A one-shot concerning the mind set of Loki during the Avengers. Re-Posted from FF.net.

Work Text:

No one cares for me

Not one person in the whole of the nine realms.

Not one cares at all for Loki. Thor's shadow, that lost forgotten prince.
They took away my family, left me an outcast just for my prowess in magic. They killed Narvi and Vali in the most horrible way, they made me watch. Then they expected me to be a good little boy and pretend nothing had ever happened.

When my wife left me they laughed and said that they were surprised she didn't leave sooner.

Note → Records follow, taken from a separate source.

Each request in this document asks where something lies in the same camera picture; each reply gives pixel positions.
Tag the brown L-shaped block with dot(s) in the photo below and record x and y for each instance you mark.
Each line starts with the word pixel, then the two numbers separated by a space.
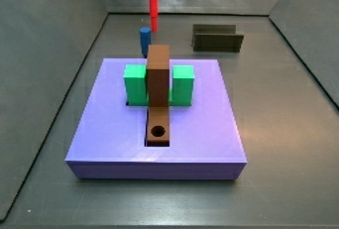
pixel 157 90

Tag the black bracket holder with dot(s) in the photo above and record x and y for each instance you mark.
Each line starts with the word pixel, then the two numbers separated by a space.
pixel 216 38

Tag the green block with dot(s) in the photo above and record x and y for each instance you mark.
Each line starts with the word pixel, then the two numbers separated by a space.
pixel 133 78
pixel 183 81

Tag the purple board base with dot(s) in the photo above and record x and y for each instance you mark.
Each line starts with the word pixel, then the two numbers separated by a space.
pixel 204 150

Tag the left green block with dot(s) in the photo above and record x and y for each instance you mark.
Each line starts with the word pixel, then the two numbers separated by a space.
pixel 133 78

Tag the red peg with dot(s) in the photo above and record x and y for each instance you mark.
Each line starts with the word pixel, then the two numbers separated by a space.
pixel 152 6

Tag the blue peg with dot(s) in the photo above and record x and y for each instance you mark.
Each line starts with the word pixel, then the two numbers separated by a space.
pixel 144 33

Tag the right green block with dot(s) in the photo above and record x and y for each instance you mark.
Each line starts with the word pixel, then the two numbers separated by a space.
pixel 183 81

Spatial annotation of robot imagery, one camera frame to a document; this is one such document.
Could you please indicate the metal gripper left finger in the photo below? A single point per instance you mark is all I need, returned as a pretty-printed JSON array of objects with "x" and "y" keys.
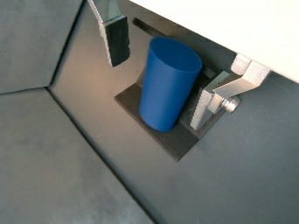
[{"x": 114, "y": 30}]

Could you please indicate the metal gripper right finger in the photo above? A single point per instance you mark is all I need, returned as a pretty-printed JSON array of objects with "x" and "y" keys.
[{"x": 221, "y": 94}]

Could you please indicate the blue oval cylinder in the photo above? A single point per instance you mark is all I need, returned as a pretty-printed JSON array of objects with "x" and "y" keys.
[{"x": 171, "y": 71}]

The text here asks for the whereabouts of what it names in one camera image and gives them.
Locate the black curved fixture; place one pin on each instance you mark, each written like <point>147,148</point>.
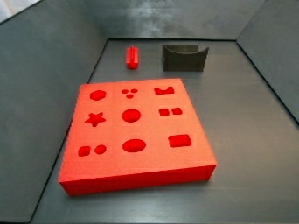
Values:
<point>183,58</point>

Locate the red star prism peg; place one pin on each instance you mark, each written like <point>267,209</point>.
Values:
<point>132,57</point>

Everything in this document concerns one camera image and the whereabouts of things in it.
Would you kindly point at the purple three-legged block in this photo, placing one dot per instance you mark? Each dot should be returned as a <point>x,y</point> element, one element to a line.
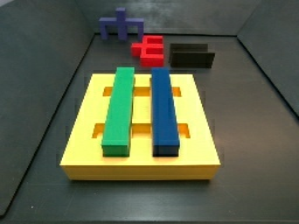
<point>122,22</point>

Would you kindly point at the yellow slotted board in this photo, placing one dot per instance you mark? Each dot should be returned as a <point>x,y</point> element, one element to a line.
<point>83,161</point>

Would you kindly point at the blue long bar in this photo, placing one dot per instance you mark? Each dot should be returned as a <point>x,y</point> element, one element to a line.
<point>164,125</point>

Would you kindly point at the green long bar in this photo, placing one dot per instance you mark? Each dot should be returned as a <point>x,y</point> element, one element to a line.
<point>116,136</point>

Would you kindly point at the red cross-shaped block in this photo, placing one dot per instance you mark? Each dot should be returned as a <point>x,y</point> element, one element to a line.
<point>150,51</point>

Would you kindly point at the black angled bracket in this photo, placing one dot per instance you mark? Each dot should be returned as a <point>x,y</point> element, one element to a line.
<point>191,56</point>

When I would come home battered and bruised from being beaten up they didn't care. Not one bit.

When I locked myself in my room for days after they sent Hela away they told me to toughen up. Did they not understand what it is like to lose a daughter?

It was the same way with all my other children.

No one cares.

My family lied to me for years, my adoptive family.

I remember the day when Thor discovered the scars on my wrists. He asked who had hurt me. He didn't believe me when I said that I had hurt myself. Who would? Every day the scars on my wrists are a reminder of hell.

Last time I tried to kill myself I landed with the Chitauri, my back is now more scar tissue than skin.

I don't think I will ever be that scared ever again.

I still wake up screaming lost in memories of my children's deaths or banishments I am such a failure. I still can't sleep at night from fear from what the Chitauri did to me.

Thanos haunts me in my sleep.

I live in a place called hell; my mind is the only prison that can hold me, and the only respite from them.

Please just kill me now.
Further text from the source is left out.